Dale Wahlstrom, president of The BioBusiness Alliance of Minnesota, told GWDN that his state's lawmakers, like its life-science leaders, have seen the success of tax credit programs in neighboring states.

"Wisconsin, Michigan, Ohio, North Dakota — they are all part of the dialogue, meaning that we have relationships established with every one of those states and regions. They helped us to rewrite the language [of the new programs] so that we could take advantage of what they've learned, and hopefully, that will help us avoid some of the things that didn't work in the past," Wahlstrom said.

Norton added, "We're trying to make sure that we're competitive with the states surrounding us."

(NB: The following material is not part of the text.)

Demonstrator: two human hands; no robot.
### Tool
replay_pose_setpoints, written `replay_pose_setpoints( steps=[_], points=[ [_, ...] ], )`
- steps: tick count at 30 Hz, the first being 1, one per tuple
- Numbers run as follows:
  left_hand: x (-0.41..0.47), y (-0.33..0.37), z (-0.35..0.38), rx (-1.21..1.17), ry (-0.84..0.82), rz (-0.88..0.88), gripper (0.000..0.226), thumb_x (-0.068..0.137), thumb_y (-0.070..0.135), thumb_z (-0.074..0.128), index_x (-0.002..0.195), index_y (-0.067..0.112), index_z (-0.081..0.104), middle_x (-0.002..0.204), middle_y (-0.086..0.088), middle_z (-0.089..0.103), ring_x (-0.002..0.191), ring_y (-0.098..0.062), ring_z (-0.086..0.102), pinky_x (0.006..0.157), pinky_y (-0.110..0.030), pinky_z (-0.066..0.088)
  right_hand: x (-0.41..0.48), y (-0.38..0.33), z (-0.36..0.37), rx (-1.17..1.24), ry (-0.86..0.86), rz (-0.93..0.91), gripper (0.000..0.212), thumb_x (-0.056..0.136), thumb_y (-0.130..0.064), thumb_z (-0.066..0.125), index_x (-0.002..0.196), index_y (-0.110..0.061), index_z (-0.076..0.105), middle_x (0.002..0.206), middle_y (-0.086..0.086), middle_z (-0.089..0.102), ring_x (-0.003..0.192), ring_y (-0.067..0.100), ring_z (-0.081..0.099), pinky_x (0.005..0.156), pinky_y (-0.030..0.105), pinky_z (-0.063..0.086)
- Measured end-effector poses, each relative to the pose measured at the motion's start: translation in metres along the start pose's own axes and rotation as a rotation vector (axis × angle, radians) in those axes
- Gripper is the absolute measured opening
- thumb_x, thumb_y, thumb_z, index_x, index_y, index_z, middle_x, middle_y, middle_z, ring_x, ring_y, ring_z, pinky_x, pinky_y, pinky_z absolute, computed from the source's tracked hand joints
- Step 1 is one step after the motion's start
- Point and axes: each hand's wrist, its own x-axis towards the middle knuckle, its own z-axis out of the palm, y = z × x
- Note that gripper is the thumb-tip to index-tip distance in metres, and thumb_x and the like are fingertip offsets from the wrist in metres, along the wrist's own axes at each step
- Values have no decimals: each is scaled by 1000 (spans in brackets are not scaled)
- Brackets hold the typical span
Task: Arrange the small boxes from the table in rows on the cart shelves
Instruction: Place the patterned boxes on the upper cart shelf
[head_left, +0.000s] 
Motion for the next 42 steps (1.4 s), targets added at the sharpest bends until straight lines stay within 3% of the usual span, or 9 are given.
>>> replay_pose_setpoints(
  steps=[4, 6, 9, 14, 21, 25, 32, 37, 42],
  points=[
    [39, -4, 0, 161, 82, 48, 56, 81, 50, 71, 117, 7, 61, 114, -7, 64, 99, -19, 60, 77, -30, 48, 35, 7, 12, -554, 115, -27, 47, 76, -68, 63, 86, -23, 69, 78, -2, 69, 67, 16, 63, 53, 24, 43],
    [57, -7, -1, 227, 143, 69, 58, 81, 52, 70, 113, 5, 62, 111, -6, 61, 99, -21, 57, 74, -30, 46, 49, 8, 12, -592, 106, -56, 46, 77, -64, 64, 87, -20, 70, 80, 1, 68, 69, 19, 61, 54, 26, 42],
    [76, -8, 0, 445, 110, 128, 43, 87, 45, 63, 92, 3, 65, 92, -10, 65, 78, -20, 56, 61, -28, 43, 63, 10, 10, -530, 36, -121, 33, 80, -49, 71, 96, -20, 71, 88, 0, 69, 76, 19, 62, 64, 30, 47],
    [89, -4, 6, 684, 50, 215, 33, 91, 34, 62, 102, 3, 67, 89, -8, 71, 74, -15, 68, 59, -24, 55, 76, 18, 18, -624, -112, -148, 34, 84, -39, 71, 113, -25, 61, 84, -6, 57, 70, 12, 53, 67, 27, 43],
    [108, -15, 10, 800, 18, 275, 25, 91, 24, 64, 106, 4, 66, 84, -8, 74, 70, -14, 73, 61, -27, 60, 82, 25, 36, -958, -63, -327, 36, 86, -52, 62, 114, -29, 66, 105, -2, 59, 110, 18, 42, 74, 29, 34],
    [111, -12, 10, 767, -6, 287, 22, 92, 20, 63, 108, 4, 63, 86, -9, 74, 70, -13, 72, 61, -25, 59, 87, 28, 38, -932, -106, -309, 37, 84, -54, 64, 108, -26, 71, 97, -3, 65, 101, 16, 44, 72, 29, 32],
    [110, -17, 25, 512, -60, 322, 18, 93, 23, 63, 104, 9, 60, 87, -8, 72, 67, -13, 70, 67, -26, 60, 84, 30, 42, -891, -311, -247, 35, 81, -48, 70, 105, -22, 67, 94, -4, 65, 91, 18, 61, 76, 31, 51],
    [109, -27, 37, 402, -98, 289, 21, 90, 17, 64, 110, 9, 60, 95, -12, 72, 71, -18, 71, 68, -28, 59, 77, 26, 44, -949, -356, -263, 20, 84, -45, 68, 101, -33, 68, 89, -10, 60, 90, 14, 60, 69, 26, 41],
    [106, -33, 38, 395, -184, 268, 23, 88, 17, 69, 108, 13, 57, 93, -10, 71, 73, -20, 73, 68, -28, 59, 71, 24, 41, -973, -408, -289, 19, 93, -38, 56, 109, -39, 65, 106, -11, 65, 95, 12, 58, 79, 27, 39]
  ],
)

To that end, Pawlenty also signed a bill commissioning a study within a year comparing Minnesota's regulations governing small-business startups with those of Wisconsin, Iowa, North Dakota and South Dakota.

"We often hear, well, that in Wisconsin it's easier for an entrepreneur to start up a business, it's easier than our surrounding states. Or we hear that it's easier in other states than in Minnesota: 'There's less regulation. Taxes are less.' We're trying to find out if those are anecdotal or in fact are true," Norton said.

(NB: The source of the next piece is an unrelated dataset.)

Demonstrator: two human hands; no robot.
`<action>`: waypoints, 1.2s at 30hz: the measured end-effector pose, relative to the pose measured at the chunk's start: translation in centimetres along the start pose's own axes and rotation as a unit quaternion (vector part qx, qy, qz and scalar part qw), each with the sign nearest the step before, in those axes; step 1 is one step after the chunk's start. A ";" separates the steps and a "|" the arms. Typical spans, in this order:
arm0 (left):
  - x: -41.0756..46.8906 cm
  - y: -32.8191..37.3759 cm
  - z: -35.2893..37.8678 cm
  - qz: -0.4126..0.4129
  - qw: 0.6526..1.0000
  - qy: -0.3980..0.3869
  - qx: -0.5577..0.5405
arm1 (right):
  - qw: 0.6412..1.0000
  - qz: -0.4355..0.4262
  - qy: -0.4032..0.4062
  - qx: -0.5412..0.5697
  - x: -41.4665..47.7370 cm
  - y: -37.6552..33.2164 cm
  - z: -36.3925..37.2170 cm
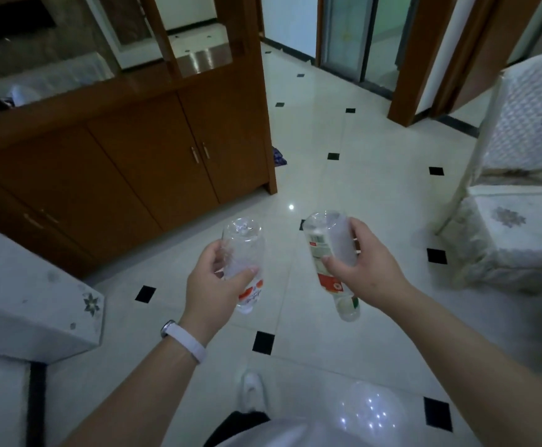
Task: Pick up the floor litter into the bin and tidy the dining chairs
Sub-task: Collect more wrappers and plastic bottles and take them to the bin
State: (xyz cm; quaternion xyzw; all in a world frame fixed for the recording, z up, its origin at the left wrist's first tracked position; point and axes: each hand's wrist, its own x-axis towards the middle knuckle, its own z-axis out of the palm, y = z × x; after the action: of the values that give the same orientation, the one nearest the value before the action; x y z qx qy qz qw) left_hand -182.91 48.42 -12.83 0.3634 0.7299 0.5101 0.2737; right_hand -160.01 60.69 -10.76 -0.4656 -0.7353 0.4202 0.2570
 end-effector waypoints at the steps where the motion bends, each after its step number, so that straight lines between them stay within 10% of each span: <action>1: 1.8 -0.5 0.5 -0.003 1.000 -0.010 -0.001 | 1.000 0.012 0.009 0.001 1.3 0.3 0.1; 20: 39.0 2.2 10.6 0.048 0.975 -0.208 -0.063 | 0.973 0.130 0.178 -0.063 26.5 -1.2 -1.4; 36: 59.2 9.3 31.6 0.026 0.957 -0.288 0.003 | 0.955 0.211 0.206 0.010 48.7 12.1 -13.5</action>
State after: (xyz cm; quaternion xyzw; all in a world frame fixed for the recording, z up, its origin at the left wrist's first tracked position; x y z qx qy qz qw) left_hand -190.97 115.63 -16.17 0.5148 0.6122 0.3887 0.4573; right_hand -165.10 112.26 -14.80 -0.6841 -0.5472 0.3667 0.3132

Since 2003, Wisconsin has enacted several measures creating, then enhancing, its tax credit programs for angel and venture capital investors — notably Act 255 of 2005, and the Accelerate Wisconsin program announced in 2008.

On May 10, Gov. Jim Doyle signed into law the Connecting Opportunity Research Entrepreneurship, or CORE, Jobs Act. The measure, also called 2009 Wisconsin Act 265 raised the total amount of angel tax credits available to Wisconsin tech startups from $5.5 million to $6.5 million this tax year, and $20 million in 2011 and each subsequent tax year. Officials also added funding to the Early Stage Seed Credit program, from $6 million to $8 million in 2010, and $20.5 million in 2011 and each tax year after.

Also, investors can take the 25 percent tax credit over a single year, and not have to divide the benefit over two years.

"Last year, we counted in Wisconsin eight new companies that were formed out of state but came into our state. A good majority of those companies were taking advantage of the investment tax credits," Bryan Renk, executive director of BioForward, the statewide organization that represents Wisconsin’s biotechnology industry, told GWDN.

Four of those companies are now in Madison — Aldevron, Flex Biomedical, Inviragen, and Exact Sciences Corp. Three others are in Hudson, Wis. — Radip Diagnostek, RJA Dispersions, and VitalMedix. The eighth company, NanoMedex, is based in Fitchburg, Wis.